Por Bianca Santana
Qualquer proposta de segurança pública que não se paute em reduzir os alarmantes dados do genocídio negro e de feminicídio não pode ser considerada séria. Em 20 anos, aumentou 428% o número de assassinatos de jovens negros por arma de fogo. São 63 execuções por dia, 23 mil por ano, uma a cada 23 minutos. Quanto às mulheres negras, entre 2003 e 2013, a taxa de homicídios aumentou 54%. Somente nos três primeiros meses de 2019, 126 mulheres foram vítimas de feminicídio e outras 67 sofreram tentativas de homicídio.
Só no Rio de Janeiro, dos aproximadamente 6.000 homicídios registrados em 2018, 1534 foram realizados pela polícia. Ou seja, 25% das pessoas foram assassinadas pelas forças de segurança do Estado. É importante evidenciar que qualquer forma de abuso e desvio de poder é corrupção. Quando servidores utilizam recursos públicos para executar pessoas, em um país cuja Constituição veda a existência de pena de morte expressamente, vivenciamos a forma de corrupção que atinge de forma mais cruel nossa democracia.
A proposta de Sergio Moro para a segurança pública e combate à corrupção, chamada de “Pacote Anticrime” ou “Pacote Moro”, em trâmite na Câmara Federal e também no Senado, não oferece nenhuma solução para os problemas citados acima. Pelo contrário. Sem embasamento em evidências, pesquisas ou experiências internacionais, fortalecem o crime organizado, beneficiam a indústria armamentista, o mercado de dados pessoais e garantem licença para matar a policiais.

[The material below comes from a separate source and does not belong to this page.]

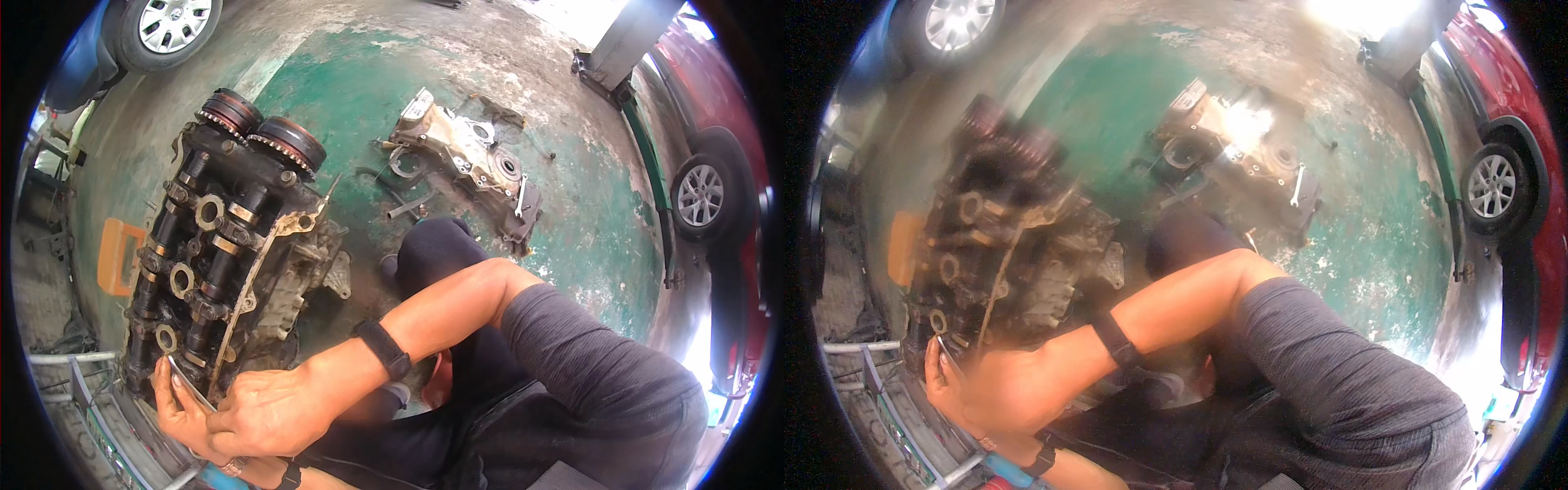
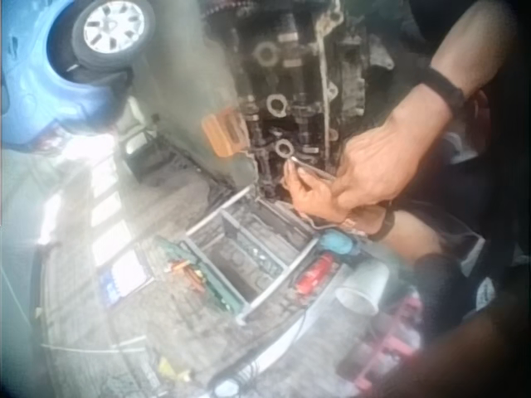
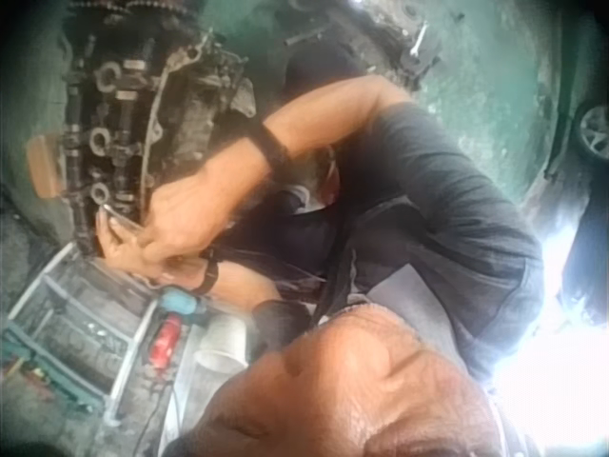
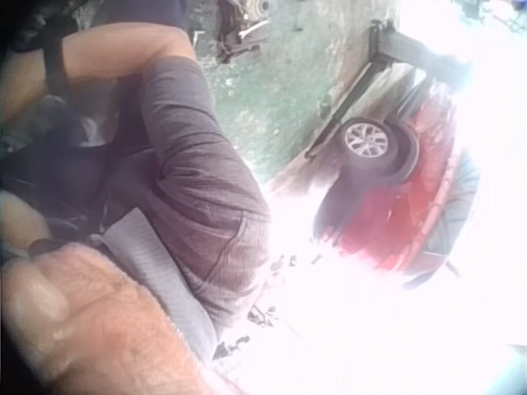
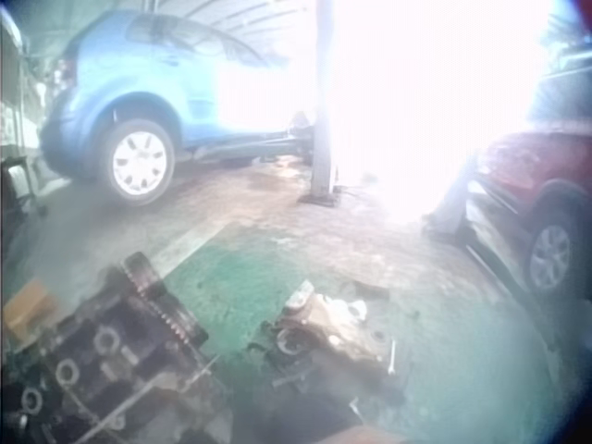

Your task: The person uses a wrench to loosen and remove bolts from a camshaft cap within an engine block, repeatedly fitting the wrench onto the bolts and turning them.

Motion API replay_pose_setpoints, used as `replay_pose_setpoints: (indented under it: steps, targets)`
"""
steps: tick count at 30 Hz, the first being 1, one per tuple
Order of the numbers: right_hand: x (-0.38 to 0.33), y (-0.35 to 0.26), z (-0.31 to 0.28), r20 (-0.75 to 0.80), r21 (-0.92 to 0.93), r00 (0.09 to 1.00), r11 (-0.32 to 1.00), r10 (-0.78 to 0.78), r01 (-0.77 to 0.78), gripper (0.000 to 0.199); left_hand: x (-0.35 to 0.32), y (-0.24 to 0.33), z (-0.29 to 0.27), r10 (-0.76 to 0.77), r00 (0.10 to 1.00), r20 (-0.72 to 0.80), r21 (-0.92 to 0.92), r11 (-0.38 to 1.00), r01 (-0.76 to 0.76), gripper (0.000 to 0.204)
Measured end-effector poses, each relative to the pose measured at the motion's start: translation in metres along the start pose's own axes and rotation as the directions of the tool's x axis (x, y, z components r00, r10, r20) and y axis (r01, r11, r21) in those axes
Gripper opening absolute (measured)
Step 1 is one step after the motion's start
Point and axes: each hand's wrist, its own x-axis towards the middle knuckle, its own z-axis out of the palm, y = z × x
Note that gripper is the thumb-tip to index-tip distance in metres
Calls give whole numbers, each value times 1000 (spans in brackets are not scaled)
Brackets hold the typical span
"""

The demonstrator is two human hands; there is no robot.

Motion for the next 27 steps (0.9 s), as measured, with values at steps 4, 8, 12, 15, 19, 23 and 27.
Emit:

A ampliação do chamado excludente de ilicitude, como propõe o pacote, dá a militares e civis a garantia de que não serão punidos se matarem alguém alegando risco iminente ou impacto de forte emoção. Na prática, qualquer disparo policial pode ser legalizado. Em entrevista no dia primeiro de agosto, Bolsonaro disse: “ Nós temos que dar uma retaguarda jurídica para as pessoas que fazem a segurança: policial civil, militar, federal, rodoviário. Em operação, o pessoal tem que usar aquela máquina que tem na cintura, ir para casa e no dia seguinte ser condecorado, não processado (…). Os caras vão morrer na rua igual barata, pô. E tem que ser assim”. Witzel, governador do Rio de Janeiro, sobe em helicópteros com policiais para atirar em pessoas nas favelas, comemora na frente das câmeras quando uma pessoa é assassinada. Dória, governador de São Paulo, parabeniza policiais por “colocarem bandidos no cemitério”. Todos trabalhando de forma articulada para aprofundar, ainda mais, o genocídio em curso no Brasil.
Outro terrível aspecto do projeto é a ampliação do banco nacional de perfil genético, realizando exames de DNA em todas as pessoas condenadas, mesmo nos casos em que este tipo de material não ofereça contribuição às investigações. Do material já coletado de acordo com a lei atual, em alguns crimes praticados com violência, muito pouco é, de fato, utilizado. Das dez mil amostras de DNA de suspeitos de crimes no Brasil, apenas 10 decisões judiciais foram tomadas a partir destes dados. O pacote não apresenta nenhuma proposta para aprimorar o uso dos dados já existentes, mas propõe expandir indiscriminadamente a coleta de amostras de DNA, sem nenhuma justificativa e com altos riscos sociais.
Ao indexar o DNA de pessoas presas, o Estado tem a possibilidade de adentrar, sem autorização, à intimidade de um grande número de pessoas, identificando toda a rede de parentesco das pessoas encarceradas. Os dados poderão ser utilizados por empresas, bancos, sistemas de saúde para, de forma eugenista, prejudicarem inúmeras pessoas. Se mães, filhas, irmãs de pessoas presas já são discriminadas, o que poderá acontecer caso as empresas onde essas mulheres trabalham tenham acesso a essa informação?
Precisamos barrar todo o pacote e construir uma política de segurança pública que seja, de fato, para preservar a vida e a segurança de todas e todos. Para uma análise mais completa dos tópicos apresentados acima, a Coalizão Negra por Direitos, com representação de 74 entidades do movimento negro brasileiro, produziu uma nota técnica sobre o Pacote, disponível em: https://coalizaonegrapordireitos.org.br/documentos/
Bianca Santana é jornalista e associada da SOF. Pela Uneafro Brasil, tem colaborado na articulação da Coalizão Negra Por Direitos.